Work to be completed. To answer, print the line containing "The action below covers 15" and each line after it in the listing below, exactly as they stand.

Supplied data.

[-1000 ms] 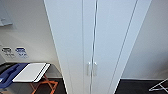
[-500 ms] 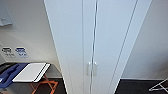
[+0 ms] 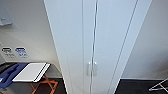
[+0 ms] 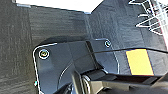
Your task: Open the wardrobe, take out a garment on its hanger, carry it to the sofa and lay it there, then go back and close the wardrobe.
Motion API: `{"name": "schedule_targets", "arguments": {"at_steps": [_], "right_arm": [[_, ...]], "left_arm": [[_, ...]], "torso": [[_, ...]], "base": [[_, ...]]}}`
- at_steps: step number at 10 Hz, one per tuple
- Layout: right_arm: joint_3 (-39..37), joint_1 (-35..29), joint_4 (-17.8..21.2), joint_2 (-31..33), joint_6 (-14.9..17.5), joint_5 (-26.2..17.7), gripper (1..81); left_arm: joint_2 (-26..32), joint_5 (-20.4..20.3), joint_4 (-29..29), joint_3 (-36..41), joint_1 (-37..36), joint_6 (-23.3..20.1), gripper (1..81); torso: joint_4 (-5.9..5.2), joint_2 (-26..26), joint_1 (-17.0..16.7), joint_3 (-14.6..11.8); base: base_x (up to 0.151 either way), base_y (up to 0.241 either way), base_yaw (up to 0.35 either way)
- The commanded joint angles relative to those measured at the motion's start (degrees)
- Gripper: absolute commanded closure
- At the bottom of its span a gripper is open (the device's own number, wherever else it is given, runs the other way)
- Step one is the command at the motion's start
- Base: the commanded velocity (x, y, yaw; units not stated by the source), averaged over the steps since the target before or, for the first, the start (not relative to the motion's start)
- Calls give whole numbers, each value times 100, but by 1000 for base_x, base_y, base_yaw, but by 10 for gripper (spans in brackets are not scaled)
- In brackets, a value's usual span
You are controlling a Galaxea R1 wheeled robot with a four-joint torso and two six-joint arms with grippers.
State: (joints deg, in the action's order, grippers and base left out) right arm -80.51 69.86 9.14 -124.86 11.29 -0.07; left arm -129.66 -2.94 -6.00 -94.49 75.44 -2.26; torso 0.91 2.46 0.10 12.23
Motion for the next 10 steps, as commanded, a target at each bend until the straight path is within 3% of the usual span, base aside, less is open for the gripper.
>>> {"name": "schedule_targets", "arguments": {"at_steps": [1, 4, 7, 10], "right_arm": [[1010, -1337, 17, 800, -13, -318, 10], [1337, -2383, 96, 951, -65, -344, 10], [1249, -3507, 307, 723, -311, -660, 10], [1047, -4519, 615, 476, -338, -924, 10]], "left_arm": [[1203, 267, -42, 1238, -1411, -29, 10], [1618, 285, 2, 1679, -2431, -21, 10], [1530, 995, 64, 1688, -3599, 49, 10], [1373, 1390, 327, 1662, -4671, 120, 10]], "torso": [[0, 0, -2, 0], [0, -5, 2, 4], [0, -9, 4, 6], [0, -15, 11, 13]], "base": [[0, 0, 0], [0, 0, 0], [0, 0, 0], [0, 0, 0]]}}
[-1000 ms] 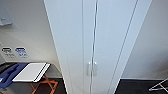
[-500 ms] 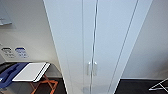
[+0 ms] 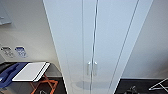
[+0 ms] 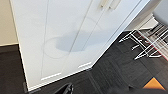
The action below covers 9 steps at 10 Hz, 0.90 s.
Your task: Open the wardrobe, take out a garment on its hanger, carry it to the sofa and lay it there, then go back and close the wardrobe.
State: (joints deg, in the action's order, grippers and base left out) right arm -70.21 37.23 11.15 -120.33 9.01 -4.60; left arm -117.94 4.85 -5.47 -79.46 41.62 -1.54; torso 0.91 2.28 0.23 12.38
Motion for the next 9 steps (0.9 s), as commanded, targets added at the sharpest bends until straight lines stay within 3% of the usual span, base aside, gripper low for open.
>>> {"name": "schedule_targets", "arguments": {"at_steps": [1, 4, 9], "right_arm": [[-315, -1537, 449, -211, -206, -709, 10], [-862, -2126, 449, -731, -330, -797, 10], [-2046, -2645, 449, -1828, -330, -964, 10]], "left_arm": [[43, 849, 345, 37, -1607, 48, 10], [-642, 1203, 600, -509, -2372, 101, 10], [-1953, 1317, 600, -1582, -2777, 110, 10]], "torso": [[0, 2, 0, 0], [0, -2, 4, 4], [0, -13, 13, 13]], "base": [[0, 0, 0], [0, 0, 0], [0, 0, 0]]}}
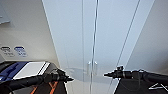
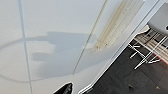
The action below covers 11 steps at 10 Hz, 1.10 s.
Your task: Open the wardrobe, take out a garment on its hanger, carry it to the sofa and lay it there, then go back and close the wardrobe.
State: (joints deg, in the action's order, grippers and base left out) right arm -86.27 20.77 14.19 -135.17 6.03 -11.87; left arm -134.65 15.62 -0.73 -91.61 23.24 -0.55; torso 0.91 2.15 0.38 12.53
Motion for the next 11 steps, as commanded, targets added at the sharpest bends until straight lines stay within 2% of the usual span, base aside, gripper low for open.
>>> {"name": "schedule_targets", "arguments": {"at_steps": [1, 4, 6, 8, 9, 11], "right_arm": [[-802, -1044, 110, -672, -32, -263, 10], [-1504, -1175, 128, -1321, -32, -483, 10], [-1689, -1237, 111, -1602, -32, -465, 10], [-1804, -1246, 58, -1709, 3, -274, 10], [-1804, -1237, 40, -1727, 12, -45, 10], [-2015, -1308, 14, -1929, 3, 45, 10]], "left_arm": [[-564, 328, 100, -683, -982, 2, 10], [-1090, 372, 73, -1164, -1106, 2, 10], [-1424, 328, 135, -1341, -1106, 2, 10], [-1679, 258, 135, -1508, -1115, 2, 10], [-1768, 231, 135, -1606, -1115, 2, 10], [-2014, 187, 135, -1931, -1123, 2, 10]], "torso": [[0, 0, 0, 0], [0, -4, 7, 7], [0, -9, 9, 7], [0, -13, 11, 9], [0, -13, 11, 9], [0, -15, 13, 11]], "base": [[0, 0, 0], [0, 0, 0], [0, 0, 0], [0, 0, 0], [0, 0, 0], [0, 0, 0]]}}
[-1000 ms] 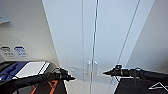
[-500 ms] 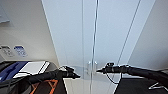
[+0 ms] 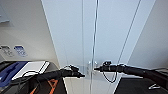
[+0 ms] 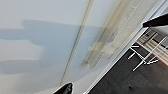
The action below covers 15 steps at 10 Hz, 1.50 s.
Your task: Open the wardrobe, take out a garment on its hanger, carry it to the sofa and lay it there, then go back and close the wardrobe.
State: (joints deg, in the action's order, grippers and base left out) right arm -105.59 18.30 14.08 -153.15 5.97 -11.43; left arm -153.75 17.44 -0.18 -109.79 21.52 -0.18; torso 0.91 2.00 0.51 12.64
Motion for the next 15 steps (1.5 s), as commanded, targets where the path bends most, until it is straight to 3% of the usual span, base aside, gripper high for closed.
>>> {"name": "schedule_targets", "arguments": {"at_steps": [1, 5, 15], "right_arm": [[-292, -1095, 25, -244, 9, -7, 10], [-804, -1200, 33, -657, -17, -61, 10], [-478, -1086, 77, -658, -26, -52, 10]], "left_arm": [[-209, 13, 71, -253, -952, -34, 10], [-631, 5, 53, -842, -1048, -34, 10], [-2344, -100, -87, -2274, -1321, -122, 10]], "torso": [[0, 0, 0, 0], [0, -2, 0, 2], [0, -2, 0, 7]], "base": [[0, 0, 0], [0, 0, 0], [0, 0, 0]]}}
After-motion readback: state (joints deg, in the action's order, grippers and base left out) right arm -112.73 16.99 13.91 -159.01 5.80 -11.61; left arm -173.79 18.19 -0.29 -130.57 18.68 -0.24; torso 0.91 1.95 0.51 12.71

Your response.
The action below covers 15 steps at 10 Hz, 1.50 s.
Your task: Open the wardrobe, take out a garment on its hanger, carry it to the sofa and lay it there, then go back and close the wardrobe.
State: (joints deg, in the action's order, grippers and base left out) right arm -105.59 18.30 14.08 -153.15 5.97 -11.43; left arm -153.75 17.44 -0.18 -109.79 21.52 -0.18; torso 0.91 2.00 0.51 12.64
Motion for the next 15 steps (1.5 s), as commanded, targets where the path bends most, until it is straight to 3% of the usual span, base aside, gripper high for closed.
>>> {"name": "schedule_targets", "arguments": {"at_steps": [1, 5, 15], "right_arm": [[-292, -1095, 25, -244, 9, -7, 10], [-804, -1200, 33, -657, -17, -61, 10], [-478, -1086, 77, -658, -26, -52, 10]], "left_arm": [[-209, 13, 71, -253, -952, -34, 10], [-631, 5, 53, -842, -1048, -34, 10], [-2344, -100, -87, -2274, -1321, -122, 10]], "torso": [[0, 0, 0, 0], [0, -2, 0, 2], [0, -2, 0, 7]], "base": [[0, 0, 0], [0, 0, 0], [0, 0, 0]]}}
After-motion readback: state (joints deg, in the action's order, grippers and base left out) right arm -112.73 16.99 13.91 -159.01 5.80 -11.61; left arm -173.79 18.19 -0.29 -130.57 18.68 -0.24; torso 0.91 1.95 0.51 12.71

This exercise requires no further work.